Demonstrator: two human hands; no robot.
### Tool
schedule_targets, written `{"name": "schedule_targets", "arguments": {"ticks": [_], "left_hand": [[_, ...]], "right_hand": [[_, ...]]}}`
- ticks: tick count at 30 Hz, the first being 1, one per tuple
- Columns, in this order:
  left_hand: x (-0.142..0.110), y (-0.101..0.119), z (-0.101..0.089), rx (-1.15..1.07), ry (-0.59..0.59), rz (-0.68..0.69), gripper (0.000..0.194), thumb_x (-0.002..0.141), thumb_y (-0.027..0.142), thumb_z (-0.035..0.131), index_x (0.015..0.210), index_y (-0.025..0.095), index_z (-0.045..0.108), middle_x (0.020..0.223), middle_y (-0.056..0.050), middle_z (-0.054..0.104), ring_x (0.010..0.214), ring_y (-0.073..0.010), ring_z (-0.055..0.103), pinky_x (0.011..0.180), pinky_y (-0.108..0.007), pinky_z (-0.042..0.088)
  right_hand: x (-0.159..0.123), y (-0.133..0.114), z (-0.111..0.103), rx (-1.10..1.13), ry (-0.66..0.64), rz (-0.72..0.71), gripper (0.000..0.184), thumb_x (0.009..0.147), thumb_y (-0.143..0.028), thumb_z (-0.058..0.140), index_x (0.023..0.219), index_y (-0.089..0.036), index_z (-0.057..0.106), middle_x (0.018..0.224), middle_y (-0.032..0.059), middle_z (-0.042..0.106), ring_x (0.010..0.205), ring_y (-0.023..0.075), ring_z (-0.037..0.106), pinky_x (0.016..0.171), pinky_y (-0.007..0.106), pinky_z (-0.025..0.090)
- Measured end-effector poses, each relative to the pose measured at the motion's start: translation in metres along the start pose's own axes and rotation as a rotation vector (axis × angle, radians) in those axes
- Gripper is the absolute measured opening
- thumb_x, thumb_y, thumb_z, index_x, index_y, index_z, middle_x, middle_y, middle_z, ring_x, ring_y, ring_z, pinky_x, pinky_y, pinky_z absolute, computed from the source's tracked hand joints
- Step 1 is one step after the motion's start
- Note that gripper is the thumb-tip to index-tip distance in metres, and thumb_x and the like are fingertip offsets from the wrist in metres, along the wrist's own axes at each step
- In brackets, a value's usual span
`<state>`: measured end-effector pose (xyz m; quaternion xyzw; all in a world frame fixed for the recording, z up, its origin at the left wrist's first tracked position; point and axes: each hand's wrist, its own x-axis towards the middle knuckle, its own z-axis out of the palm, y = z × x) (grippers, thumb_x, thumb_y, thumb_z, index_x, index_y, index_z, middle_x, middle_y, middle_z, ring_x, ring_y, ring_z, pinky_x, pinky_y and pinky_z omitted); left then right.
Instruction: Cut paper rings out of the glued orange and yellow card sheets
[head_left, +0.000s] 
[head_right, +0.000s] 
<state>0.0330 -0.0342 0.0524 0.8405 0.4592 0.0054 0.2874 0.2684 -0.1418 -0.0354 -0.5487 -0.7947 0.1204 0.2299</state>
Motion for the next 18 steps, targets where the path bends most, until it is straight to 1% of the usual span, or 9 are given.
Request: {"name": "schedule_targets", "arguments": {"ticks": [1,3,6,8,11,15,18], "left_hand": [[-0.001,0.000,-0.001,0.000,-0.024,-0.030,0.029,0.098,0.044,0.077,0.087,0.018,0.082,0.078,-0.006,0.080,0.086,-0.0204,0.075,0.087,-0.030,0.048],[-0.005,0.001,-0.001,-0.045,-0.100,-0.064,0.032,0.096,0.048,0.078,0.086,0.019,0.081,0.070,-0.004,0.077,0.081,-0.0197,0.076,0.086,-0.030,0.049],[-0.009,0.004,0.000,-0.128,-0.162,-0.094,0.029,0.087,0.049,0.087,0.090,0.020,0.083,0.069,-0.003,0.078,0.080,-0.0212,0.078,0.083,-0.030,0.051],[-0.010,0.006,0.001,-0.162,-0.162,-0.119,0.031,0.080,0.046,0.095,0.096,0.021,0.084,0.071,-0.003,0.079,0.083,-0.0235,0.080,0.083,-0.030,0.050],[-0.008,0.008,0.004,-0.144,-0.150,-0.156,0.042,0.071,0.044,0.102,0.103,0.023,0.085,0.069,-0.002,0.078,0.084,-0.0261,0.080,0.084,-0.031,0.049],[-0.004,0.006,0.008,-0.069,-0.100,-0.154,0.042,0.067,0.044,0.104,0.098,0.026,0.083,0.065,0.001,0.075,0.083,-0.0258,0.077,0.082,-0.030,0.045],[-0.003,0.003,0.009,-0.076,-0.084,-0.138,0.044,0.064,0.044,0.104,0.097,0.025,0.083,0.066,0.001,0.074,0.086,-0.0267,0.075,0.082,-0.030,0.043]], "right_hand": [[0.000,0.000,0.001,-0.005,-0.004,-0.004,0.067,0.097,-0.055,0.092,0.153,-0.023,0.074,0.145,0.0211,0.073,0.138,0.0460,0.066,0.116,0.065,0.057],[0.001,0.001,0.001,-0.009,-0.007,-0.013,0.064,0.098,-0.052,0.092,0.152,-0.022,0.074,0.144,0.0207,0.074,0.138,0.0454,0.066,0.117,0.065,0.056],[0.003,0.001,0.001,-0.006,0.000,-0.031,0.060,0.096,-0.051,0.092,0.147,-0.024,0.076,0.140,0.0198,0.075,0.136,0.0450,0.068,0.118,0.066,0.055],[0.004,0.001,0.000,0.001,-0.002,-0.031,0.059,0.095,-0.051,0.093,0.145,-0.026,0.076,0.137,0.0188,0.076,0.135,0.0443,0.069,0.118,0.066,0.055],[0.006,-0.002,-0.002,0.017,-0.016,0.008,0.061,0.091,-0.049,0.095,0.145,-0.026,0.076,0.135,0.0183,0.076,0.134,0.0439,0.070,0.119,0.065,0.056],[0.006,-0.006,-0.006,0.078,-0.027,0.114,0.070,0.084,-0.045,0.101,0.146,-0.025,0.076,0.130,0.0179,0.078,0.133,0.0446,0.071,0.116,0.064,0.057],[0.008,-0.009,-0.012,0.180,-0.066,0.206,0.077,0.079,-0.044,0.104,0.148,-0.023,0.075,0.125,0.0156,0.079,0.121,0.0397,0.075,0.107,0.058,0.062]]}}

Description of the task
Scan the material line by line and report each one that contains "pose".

Solution to this task
- Measured end-effector poses, each relative to the pose measured at the motion's start: translation in metres along the start pose's own axes and rotation as a rotation vector (axis × angle, radians) in those axes
`<state>`: measured end-effector pose (xyz m; quaternion xyzw; all in a world frame fixed for the recording, z up, its origin at the left wrist's first tracked position; point and axes: each hand's wrist, its own x-axis towards the middle knuckle, its own z-axis out of the palm, y = z × x) (grippers, thumb_x, thumb_y, thumb_z, index_x, index_y, index_z, middle_x, middle_y, middle_z, ring_x, ring_y, ring_z, pinky_x, pinky_y and pinky_z omitted); left then right.

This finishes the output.